What remain constant, however, in the Philippine context are:

  • [a] “money politics” (i.e., the use of and need for “money” to make electoral decisions and in winning elections); and
  • [b] “political dynasty” (in particular, the “resources” that political families have amassed over time and their “name-recall” advantage).

“Cheating” was considered an explanatory factor in the victories of Ramos and Arroyo. “Wealth” did not beat Ramos and Aquino III (cf. Danding Cojuangco and Manny Villar). “Popularity” did not beat Ramos and Arroyo (cf. Miriam Defensor Santiago and Fernando Poe). And, “machinery” did not beat Aquino, Ramos, Estrada, and Aquino III (cf. Ferdinand Marcos, Ramon Mitra, Jose de Venecia, and Gilbert Teodoro).

Yet, and because of the foregoing, we need to go deeper and beyond the simplistic rich-poor, or poor-nonpoor, binary class analysis which is already becoming trite, and insufficient in the argument to support the cause for political education and electoral reforms.

A different survey question than what we have become accustomed to can be useful to help contribute to an explanation of the current Binay puzzle and most importantly to understanding and raising people’s political consciousness. This will be a kind of survey that asks the qualities of candidates (i.e., the character, competencies, principles, and priority programs) and critical issues, rather than the names of candidates, that voters prefer.

If I had my way, and if we lived in ideal conditions, I'd prefer having this kind of surveys which will also prove helpful to our socio-political reform and nation-building processes. It will be like horse-racing ("karera ng kabayo") where competing horses do not know who is "llamado" and "dehado" in the bets so the horses just run and perform their best in the race.

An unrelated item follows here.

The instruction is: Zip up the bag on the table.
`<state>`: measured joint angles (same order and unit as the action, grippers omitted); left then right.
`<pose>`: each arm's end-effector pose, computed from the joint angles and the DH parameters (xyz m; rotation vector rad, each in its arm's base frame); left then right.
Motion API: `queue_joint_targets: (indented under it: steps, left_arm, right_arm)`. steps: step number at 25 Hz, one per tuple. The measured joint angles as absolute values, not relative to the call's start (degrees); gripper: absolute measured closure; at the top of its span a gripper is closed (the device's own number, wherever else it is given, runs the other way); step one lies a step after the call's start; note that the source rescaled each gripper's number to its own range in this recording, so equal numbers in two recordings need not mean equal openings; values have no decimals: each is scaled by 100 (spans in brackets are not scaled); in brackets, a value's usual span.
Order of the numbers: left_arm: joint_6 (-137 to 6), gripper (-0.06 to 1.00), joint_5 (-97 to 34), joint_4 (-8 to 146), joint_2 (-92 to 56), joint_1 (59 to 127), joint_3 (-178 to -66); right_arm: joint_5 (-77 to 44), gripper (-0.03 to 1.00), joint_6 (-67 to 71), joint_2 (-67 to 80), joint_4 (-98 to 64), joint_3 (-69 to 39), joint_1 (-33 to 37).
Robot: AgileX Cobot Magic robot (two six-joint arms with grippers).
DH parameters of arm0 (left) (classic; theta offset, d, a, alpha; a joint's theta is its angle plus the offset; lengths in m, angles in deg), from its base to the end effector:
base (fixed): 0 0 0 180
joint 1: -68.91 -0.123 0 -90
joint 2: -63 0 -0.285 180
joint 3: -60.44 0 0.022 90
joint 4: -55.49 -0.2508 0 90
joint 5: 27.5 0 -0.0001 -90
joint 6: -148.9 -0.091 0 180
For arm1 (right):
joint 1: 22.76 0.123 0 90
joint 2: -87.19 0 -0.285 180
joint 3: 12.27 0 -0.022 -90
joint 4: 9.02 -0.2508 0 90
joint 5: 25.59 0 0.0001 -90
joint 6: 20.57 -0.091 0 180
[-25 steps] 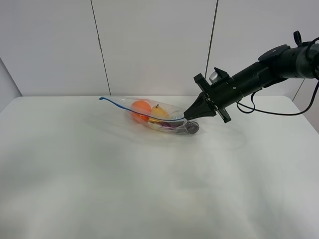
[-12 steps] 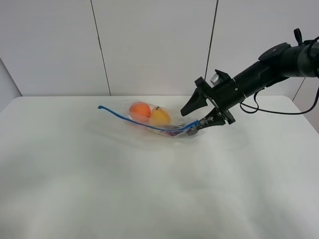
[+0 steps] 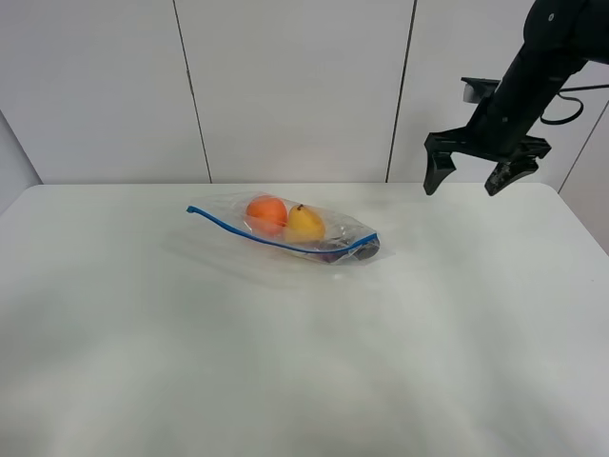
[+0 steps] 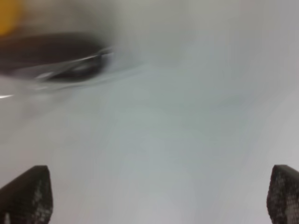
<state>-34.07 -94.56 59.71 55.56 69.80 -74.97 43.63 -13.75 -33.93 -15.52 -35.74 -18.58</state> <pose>-0.0192 -0.0059 0.2874 0.0815 2.0753 -0.0658 0.4176 0.0402 0.2673 -0.2379 2.8965 0.1533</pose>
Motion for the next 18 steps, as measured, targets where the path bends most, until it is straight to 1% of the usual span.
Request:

Time and again, we know who benefits most, who the clients are, and whose interests personality-based surveys serve in the context of Philippine politics, specifically: the politicians themselves, political parties, political strategists, political funders, political investors, and religious blocs who are “llamadistas” or “siguristas”. But then the business of personality-based surveys is an institutionalized fixture of Philippine realpolitik and deeply ingrained on Filipino political culture.

Source: GMANews TV
Anyhow, the political-electoral problematique at this time is: Why, despite politically-deadly corruption charges and media campaigns against him and his family, Filipino voters still prefer Binay?  One explanation could be that we are doomed to choose in a bad list, namely: the allegedly corrupt Jojo Binay, the political neophyte Grace Poe, the convicted plunderer Erap Estrada, the accused human rights violator Rody Duterte, the political has-been Miriam Defensor Santiago, the trying-hard Mar Roxas, the dictator’s son Bongbong Marcos, or the Senaterror/ist Alan Peter Cayetano.

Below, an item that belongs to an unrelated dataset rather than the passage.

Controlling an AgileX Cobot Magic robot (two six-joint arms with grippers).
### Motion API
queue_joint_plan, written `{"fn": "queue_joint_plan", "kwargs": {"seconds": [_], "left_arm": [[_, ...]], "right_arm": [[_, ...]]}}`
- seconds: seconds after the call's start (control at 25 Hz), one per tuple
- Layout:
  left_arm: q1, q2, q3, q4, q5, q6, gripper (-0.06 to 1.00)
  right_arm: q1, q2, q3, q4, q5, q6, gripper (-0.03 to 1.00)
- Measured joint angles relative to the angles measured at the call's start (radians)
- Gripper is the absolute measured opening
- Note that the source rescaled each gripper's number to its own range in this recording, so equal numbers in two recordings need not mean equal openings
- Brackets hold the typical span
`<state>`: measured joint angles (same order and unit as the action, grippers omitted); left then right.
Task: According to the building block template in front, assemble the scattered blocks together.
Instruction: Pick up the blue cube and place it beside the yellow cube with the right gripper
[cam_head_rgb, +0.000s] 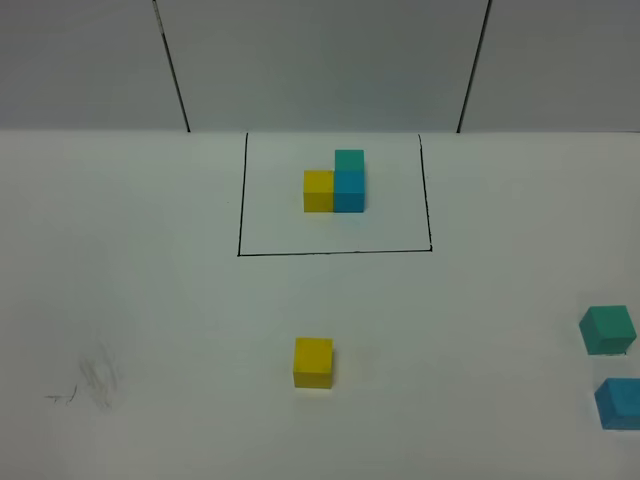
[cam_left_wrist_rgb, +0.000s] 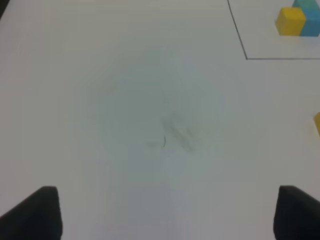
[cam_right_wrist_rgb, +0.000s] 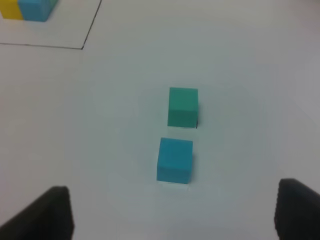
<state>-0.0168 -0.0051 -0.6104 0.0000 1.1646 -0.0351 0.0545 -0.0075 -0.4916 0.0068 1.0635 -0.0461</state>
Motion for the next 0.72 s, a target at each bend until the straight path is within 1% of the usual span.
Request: {"fn": "queue_joint_plan", "kwargs": {"seconds": [0.2, 0.48, 0.64, 0.72], "left_arm": [[0.0, 0.0, 0.081, 0.0, -0.057, -0.006, 0.99], [0.0, 0.0, 0.103, 0.0, -0.092, -0.007, 0.99], [0.0, 0.0, 0.104, 0.0, -0.095, -0.007, 0.95], [0.0, 0.0, 0.105, 0.0, -0.096, -0.007, 0.92]], "right_arm": [[0.0, 0.0, 0.0, 0.0, 0.0, 0.001, 0.67], [0.0, 0.0, 0.0, 0.0, 0.0, 0.002, 0.67], [0.0, 0.0, 0.0, 0.0, 0.0, 0.002, 0.67], [0.0, 0.0, 0.0, 0.0, 0.0, 0.002, 0.67]]}}
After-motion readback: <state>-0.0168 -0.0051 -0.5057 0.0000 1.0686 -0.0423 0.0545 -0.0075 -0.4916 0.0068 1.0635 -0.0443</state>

But there may also be something left unsaid in understanding Filipino voting preference emerging after decades of frustration in the post-Marcos, restoration-of-elite-democracy era. What intrigues me most as a student of “democratization processes and the political economy of development is whether Filipinos now have a different perspective and sensibility towards issues of “human rights” and “corruption”.

Filipino voters nowadays seem not to be interested in human rights despite the country’s dark history of dictatorship and its enduring features in the society.

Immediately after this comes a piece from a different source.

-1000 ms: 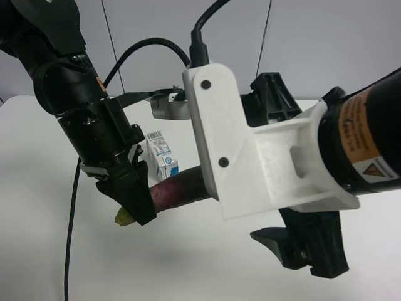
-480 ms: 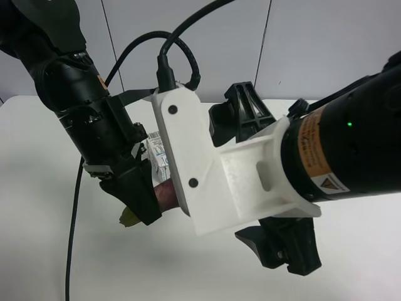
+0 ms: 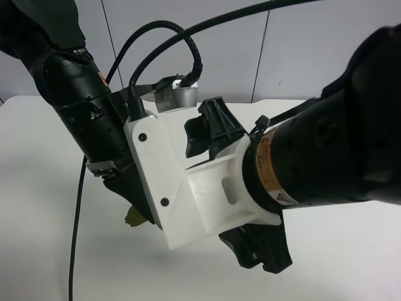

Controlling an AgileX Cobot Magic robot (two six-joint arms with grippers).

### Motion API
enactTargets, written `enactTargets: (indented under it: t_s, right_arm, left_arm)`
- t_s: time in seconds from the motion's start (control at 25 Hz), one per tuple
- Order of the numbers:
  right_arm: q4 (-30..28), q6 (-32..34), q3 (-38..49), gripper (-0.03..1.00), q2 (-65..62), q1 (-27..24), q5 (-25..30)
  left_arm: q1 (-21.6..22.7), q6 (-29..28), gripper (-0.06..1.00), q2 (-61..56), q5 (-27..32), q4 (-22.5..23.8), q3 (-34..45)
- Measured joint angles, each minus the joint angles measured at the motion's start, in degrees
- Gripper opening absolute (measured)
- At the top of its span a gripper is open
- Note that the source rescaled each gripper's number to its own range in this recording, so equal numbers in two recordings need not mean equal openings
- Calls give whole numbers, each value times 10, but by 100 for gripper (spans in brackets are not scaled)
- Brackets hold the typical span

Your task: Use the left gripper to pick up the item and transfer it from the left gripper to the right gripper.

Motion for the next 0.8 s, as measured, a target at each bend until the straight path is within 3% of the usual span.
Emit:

But how about corruption? Do Filipinos now consider corruption as highly contextualized and culturally defined” — which is a perspective unpopular with the Good Governance” framework of multilateral organisations such as the World Bank, the OECD, and regional development banks, but well argued to be integral to the economic development history of the now-rich countries in the last 500 years from England and continental Europe to the US and East Asia recently? That it’s ok for elected state leaders to do some corruption (including the commissions, bribery, and rent-seeking that come with it) so long as they do something for infrastructure development and social welfare?

Would a Binay election be considered a failure of Aquino III’s “good governance” reform agenda? Or, will Binay be the greatest beneficiary of Aquino III’s “good governance” reform agenda?


The answer, I believe, lies on the extent of the Filipinos’ learning from history and the socio-economy we want for the future.